ASSIGNED TASK: Return a copy of each line in the listing that includes the word "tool".

PROVIDED DATA:
#####
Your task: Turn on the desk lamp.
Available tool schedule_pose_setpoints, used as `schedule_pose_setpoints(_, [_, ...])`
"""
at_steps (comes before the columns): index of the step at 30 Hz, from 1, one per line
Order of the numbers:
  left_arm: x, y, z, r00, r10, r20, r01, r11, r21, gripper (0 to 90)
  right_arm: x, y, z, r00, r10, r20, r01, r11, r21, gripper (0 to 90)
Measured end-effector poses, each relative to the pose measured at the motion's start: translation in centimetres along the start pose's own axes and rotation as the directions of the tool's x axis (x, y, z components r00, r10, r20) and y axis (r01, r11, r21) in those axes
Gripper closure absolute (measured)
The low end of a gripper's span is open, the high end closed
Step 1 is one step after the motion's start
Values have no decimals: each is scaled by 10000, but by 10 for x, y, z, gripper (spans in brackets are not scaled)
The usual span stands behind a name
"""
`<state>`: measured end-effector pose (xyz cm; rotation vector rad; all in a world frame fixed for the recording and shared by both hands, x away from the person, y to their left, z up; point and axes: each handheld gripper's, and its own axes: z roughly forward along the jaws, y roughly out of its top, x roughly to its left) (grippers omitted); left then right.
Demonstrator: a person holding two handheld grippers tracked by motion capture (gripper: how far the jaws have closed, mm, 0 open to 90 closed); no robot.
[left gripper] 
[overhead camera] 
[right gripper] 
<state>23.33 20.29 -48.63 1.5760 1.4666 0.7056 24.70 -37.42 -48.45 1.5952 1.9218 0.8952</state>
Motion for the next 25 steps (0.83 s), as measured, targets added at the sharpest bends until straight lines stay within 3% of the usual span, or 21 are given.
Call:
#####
ANSWER SPACE:
Available tool schedule_pose_setpoints, used as `schedule_pose_setpoints(_, [_, ...])`
Measured end-effector poses, each relative to the pose measured at the motion's start: translation in centimetres along the start pose's own axes and rotation as the directions of the tool's x axis (x, y, z components r00, r10, r20) and y axis (r01, r11, r21) in those axes

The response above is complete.